- WHAT THE TASK REQUIRES -
Report how many lines of these entries hold the string "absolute"; reply with the number alone.
☆ ☆ ☆
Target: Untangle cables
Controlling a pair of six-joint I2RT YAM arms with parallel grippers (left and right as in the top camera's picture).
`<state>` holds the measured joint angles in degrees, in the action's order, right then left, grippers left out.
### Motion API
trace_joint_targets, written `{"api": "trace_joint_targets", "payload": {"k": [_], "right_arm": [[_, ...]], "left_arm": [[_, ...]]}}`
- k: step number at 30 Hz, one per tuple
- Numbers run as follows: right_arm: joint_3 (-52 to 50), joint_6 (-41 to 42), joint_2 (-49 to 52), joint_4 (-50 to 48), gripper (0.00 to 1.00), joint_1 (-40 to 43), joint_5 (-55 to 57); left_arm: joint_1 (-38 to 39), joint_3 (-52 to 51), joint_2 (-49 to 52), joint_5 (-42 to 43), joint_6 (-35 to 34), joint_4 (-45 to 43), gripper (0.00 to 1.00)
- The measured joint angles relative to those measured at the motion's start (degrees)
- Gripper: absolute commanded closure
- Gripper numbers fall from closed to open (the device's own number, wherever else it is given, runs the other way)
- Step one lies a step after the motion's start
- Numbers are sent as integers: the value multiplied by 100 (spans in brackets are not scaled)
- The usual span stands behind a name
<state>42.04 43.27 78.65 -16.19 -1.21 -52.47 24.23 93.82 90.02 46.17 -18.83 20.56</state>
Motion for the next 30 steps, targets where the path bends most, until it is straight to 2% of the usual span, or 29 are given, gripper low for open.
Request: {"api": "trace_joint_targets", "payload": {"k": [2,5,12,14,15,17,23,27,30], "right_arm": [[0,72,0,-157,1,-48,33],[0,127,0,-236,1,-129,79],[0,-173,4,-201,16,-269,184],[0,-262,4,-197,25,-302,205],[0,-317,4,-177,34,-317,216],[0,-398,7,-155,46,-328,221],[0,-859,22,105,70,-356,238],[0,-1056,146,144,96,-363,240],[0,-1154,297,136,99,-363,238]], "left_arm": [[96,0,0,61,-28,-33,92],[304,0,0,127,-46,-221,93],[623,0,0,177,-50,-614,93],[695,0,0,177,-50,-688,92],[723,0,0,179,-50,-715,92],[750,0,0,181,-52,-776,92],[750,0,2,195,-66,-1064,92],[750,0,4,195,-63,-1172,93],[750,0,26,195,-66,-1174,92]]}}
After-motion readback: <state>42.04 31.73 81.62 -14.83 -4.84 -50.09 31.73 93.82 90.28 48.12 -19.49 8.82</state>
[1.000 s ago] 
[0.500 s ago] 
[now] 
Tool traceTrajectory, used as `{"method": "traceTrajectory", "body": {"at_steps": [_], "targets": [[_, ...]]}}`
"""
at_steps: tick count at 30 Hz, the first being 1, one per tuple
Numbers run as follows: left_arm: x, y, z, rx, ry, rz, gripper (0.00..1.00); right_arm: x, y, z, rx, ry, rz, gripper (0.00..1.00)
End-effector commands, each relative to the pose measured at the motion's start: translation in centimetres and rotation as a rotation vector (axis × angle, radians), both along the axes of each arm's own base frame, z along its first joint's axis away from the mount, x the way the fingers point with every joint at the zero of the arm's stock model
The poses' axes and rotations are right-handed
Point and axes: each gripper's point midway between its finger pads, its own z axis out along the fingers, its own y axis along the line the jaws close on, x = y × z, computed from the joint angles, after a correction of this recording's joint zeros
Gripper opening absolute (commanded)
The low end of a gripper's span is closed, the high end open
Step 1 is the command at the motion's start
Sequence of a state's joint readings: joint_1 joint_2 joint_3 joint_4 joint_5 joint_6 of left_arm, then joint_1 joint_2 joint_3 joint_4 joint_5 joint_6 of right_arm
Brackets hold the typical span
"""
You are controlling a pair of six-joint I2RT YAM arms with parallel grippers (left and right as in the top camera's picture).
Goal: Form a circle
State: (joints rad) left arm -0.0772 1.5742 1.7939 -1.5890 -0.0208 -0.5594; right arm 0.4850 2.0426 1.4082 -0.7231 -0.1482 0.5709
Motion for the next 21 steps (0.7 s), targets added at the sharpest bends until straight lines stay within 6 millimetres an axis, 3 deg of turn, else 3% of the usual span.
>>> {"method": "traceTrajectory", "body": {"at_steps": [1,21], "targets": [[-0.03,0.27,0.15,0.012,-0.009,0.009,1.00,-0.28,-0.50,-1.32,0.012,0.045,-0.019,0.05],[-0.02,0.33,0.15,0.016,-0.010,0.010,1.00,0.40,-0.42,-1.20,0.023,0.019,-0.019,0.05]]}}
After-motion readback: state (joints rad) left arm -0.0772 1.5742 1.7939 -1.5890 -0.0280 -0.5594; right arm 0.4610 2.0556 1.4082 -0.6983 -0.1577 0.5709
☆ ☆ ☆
- RESPONSE AREA -
2